Podcasts have been around a lot longer than Netflix and other video streamers, but the take-up has been something of a slow burn. Many Australians were switched on to the medium thanks to The Teacher’s Pet, an investigation by Brisbane journalist Hedley Thomas into an unsolved murder.
Like blogs, podcasts are relatively inexpensive to create. That means that there are a lot of them out there, so some of the better ones are difficult to find. Perhaps the best place to start, but by no means the only place to search, is with traditional radio broadcasters.
All the Australian commercial networks, ABC and SBS, along with international broadcasters such as the BBC and NPR, are making podcasts. They range from the simple repackaging of content from their breakfast and drive programs to shows created especially for niche interests.
There’s a strong Queensland connection. The head of ABC Audio Studios, Kellie Riordan, is based in Brisbane, and Southern Cross Austereo, the company behind the Hit and Triple M radio brands, runs its podcasting operation from its offices in Petrie Terrace, under general manager Damon Reilly.
Nova Entertainment also ran its suite of podcasts from Brisbane until a few weeks ago, when general manager Jay Walkerden left the company. The other major commercial FM network, ARN, operates a podcasting partnership with international broadcaster iHeart Media, out of Melbourne.
If you want to begin with what’s popular, check out the charts – although that’s a bit of a challenge. Ranking the most popular podcasts is difficult because there are many different ways to hear the content, and not all platforms support all podcasts.
According to the most recent iTunes chart, which monitors content heard on iPhones, the leading podcast in Australia now is, not surprisingly, Coronacast hosted by the ABC’s Dr Norman Swan. The ABC’s Conversations and The Eleventh, about the dismissal of the Whitlam government in 1975, round out the top 3. Also in the iTunes top 10 are The Joe Rogan Experience, a frequent chart-topper around the world that’s hosted by American comedian Joe Rogan, and the self-explanatory Casefile True Crime podcast.
In its most recent report, the Australian Podcast Ranker named the ARN/iHeart podcast Stuff You Should Know in first place, followed by the News Corp/ Nova coproduction From the Newsroom.
But tastes in podcasts are individual, so I asked some prominent Queenslanders what they’ll be listening to during the lockdown and beyond. An edited list follows, but you can click here to read their full responses and reasons for selecting their personal favourites.
First of all, I asked Brisbane-based radio futurologist James Cridland, who is editor of the daily Podnews podcast, to suggest some titles specifically for people who are new to the medium.
His list includes former radio favourites Hamish and Andy, saying “the boys sound just as good as they used to on B105 before it changed its name [to Hit105] and became all cool”; a true-crime series The Missing Cryptoqueen; the ABC’s daily The Signal news update; and a local offering, Brisbane Is Weird, that is now only available as an archive.

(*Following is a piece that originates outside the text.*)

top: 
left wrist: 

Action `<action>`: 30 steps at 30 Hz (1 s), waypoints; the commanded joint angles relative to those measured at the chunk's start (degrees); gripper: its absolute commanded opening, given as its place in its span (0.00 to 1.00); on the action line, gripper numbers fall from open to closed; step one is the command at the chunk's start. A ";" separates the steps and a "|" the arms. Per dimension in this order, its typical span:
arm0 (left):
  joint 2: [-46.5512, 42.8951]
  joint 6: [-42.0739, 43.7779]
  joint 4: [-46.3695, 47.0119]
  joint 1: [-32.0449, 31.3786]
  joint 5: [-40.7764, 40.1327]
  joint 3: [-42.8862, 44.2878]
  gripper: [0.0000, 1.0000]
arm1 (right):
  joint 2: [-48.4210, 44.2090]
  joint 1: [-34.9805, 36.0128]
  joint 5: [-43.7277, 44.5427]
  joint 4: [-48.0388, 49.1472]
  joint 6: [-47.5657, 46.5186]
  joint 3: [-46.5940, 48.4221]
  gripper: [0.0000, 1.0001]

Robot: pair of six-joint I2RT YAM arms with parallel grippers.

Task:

Suggestions from former top-rating Brisbane radio host Spencer Howson, now an educator and advisor to the ABC, include a local series about dates gone wrong titled Ghosts of Boyfriends Past; television gossip podcast TV Blackbox; and an “aspirational, meaningful, authentic” interview series by Osher Gunsberg, Better than Yesterday.
Act/React theatre company producer Natalie Bochenski’s recommendations include The Guilty Feminist, a “funny and informative” podcast by London-based Brisbanite Deborah Frances-White; History Extra featuring BBC broadcaster Melvyn Bragg; and a long-running local offering about “science, comedy and ignorance”, Smart Enough to Know Better.
Kurt Sanders, strategy director at marketing company The Content Division and co-host of the Come Again? podcast about IVF treatment, suggests Reply All, “a podcast about the strangest stories that emerge from the internet”. His list also includes Star Wars fancast Force Material, hosted by Brisbane’s Rohan Williams and Baz McAlister and, “if you don’t mind a bit of narcissistic celebrity banter”, actor-director Dax Shepard’s Armchair Expert.
Amanda Jolly, executive director of Queensland Theatre, names the ABC’s Conversations with Richard Fidler and Sarah Kanowski as one of her favourites. She notes that it tells many interesting life stories and is “the perfect length of time (50 minutes) to have some company while you cook a meal”. She also likes comedian Judith Lucy’s Overwhelmed and Dying podcast.